Structured AI agent teams with memory and coordination
Most people interact with AI assistants one prompt at a time. I wanted to see what happens when you design a full development team of AI agents — each with a defined role, personality, diagnostic methodology, and persistent memory — and have them collaborate on real engineering work.
The setup:
Five specialized agents, each with a distinct archetype and working style:
- Leader — Delegation, scoping, planning. Operates through a 5-field briefing format and dual quality gates.
- Backend — Django/DRF/Postgres specialist with a diagnostic loop that has a hard stop: after 2 failed hypotheses, escalate instead of brute-forcing.
- Frontend — Next.js/TypeScript, 4-states rendering rule, and a QA checklist that runs before any PR.
- Designer — Full state specifications and a feasibility gate that forces consideration of edge cases before committing to designs.
- Security — 7-category Django-aware review that runs after every Backend or Frontend task, before the second quality gate.
Memory architecture:
Two tiers. User-level memory (~/.claude/agents/memory/[role]/) stores cross-project patterns — things each agent has learned from debugging, testing, reviewing. These accumulate over time.

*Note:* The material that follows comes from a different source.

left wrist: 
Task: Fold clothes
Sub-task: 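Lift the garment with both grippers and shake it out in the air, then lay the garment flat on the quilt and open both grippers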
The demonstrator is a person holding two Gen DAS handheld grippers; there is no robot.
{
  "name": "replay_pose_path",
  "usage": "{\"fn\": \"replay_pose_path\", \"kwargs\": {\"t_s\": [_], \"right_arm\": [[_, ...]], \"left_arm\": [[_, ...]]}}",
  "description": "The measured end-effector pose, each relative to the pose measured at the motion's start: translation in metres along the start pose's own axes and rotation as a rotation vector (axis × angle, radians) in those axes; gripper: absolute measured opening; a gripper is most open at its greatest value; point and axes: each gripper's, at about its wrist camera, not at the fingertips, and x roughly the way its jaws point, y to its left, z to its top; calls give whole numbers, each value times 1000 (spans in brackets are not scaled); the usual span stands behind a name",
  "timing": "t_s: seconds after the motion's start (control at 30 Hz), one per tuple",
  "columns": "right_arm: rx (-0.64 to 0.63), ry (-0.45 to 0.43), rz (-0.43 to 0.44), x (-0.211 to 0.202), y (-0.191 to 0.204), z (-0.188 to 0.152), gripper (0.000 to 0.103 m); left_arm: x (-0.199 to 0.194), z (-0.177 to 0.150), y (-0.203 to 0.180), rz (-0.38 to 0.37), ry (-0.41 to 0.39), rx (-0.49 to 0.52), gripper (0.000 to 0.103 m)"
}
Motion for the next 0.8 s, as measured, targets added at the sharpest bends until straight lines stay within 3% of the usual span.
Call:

When a category file gets long (~30 entries), the agent splits it rather than deleting anything.
Project-level memory (.claude/context.md in each repo) stores project-specific context. Every agent checks for this at session start and creates it if missing.
Edge case methodology:
A reference document covers three types of edge cases (boundary, invalid input, state conflict), five discovery methods with concrete examples, and context-specific checklists for API endpoints, UI components, database operations, auth flows, and async tasks.
Why this matters:
The diagnostic loop alone changes how debugging sessions go — the 2-failure escalation stop prevents the rabbit-hole pattern where an agent keeps trying variations of the same broken approach. The security-as-first-class-citizen pattern (review after every task, not as an afterthought) catches issues that would otherwise make it to PR.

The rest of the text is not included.